◆ WHAT YOU HAVE TO DO ◆
All lines holding the word "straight" in the listing below need to be copied.
---------- DATA SUPPLIED ----------
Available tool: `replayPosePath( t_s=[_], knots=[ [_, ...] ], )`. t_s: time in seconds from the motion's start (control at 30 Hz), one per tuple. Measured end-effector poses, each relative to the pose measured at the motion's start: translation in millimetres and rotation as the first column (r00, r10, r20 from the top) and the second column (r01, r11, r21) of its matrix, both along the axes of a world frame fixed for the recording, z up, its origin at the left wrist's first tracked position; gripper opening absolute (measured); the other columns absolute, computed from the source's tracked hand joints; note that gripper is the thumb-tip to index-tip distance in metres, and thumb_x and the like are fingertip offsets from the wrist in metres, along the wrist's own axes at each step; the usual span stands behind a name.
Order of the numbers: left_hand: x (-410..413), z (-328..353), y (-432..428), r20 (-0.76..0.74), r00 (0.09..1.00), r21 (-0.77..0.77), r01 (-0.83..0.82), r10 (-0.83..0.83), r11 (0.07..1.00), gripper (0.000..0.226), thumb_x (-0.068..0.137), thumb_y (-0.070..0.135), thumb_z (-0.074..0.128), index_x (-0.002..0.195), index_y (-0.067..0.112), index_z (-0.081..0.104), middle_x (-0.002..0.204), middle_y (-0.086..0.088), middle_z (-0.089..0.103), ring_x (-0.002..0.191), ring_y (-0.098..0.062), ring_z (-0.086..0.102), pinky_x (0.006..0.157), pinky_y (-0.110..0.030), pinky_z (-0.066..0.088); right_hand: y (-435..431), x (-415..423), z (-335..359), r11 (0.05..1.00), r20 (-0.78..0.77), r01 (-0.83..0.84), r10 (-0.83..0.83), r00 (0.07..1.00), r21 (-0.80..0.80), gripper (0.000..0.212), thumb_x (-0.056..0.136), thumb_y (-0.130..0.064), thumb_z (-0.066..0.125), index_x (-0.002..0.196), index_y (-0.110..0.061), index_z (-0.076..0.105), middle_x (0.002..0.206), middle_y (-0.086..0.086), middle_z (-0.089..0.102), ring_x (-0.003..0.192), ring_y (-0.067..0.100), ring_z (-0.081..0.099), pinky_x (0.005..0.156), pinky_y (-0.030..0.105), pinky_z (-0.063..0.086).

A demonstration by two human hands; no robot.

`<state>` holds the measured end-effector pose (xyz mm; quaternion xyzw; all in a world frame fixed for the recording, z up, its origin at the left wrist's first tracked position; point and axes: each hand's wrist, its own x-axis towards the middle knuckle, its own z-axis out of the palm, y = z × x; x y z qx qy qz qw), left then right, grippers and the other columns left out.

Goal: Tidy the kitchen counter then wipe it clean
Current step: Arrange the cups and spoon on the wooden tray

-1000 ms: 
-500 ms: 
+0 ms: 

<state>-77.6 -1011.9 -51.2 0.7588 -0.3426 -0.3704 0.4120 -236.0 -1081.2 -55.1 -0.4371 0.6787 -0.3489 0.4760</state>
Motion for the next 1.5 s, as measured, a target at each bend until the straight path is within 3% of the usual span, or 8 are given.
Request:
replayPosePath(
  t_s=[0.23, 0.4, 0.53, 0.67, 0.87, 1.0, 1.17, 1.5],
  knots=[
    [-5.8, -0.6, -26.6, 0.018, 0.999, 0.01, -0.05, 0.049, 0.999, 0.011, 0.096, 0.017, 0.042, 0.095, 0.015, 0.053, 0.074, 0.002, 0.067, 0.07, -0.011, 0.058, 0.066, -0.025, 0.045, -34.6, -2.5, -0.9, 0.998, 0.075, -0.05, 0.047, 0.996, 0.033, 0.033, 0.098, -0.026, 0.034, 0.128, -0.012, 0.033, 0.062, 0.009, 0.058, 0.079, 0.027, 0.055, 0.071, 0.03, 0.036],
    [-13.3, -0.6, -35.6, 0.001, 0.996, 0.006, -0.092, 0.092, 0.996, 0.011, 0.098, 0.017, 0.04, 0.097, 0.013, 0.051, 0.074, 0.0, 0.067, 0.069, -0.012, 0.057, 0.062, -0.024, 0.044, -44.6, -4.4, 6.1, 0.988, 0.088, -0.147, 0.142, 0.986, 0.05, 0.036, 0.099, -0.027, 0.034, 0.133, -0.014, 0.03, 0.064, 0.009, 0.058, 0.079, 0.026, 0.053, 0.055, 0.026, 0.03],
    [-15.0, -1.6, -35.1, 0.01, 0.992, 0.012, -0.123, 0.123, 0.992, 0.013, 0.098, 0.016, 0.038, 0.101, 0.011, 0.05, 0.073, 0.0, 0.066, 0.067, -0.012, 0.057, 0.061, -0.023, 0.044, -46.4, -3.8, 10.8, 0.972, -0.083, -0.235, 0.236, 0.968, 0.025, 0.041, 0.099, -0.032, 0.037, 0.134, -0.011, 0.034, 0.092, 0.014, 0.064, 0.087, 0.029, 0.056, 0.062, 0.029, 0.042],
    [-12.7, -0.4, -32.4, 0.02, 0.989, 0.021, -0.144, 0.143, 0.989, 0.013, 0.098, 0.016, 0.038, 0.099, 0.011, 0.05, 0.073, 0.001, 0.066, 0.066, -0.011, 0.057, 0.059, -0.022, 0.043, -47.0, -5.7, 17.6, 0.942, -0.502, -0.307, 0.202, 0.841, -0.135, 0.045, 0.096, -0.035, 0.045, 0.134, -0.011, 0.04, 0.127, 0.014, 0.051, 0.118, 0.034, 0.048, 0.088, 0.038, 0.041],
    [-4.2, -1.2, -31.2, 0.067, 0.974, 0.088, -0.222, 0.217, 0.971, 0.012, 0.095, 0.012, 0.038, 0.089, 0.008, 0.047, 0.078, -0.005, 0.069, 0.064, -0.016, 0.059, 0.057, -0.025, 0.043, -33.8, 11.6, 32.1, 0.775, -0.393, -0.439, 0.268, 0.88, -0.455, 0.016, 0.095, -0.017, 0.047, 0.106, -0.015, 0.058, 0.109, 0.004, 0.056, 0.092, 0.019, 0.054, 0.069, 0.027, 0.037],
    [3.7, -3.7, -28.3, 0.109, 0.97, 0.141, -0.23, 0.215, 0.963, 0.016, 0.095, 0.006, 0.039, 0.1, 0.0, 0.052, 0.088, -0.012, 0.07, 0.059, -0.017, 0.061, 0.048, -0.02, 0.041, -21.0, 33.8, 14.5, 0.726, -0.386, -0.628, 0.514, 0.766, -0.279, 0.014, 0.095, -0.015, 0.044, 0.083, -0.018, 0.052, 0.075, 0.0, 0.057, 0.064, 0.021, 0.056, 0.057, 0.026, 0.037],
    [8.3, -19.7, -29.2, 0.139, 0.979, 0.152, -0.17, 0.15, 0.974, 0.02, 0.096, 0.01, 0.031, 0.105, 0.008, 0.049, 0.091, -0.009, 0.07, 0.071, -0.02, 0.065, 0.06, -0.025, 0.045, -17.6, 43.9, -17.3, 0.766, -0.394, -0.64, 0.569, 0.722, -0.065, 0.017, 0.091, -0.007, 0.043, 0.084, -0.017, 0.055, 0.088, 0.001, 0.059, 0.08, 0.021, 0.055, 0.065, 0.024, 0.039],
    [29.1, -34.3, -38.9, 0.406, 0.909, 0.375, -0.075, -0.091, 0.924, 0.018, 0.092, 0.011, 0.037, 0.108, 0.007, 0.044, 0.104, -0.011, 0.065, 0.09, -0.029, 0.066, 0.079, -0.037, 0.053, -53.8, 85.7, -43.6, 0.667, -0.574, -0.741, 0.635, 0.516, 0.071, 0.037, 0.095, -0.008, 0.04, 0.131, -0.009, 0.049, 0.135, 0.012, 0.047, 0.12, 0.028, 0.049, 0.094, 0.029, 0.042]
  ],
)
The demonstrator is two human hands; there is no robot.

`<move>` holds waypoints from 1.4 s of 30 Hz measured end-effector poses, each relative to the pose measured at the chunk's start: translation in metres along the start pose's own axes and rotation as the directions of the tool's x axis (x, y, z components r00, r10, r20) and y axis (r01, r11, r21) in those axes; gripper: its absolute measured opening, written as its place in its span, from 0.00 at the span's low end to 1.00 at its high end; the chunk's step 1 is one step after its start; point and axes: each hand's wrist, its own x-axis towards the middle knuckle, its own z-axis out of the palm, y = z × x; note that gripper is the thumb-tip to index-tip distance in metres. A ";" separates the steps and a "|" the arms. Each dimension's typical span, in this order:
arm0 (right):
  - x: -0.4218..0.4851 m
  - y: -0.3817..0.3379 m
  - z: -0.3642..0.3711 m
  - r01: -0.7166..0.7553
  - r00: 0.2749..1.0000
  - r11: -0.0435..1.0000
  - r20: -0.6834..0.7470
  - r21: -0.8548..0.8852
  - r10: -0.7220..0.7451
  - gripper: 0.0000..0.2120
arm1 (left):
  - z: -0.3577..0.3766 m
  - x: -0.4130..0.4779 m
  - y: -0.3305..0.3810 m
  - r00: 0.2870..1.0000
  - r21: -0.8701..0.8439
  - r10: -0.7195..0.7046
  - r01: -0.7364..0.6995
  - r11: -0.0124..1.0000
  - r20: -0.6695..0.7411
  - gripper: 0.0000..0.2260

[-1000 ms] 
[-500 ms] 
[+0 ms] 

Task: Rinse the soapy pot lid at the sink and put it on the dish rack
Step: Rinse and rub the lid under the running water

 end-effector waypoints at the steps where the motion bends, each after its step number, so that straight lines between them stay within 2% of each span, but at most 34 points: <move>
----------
◆ SOLUTION TO THIS PROBLEM ◆
Motion for the next 1.5 s, as measured, a target at each bend until the straight path is within 3% of the usual span, or 8 are given.
 end-effector waypoints at the steps where the motion bends, each after its step number, so that straight lines between them stay within 2% of each span, but at most 34 points: <move>

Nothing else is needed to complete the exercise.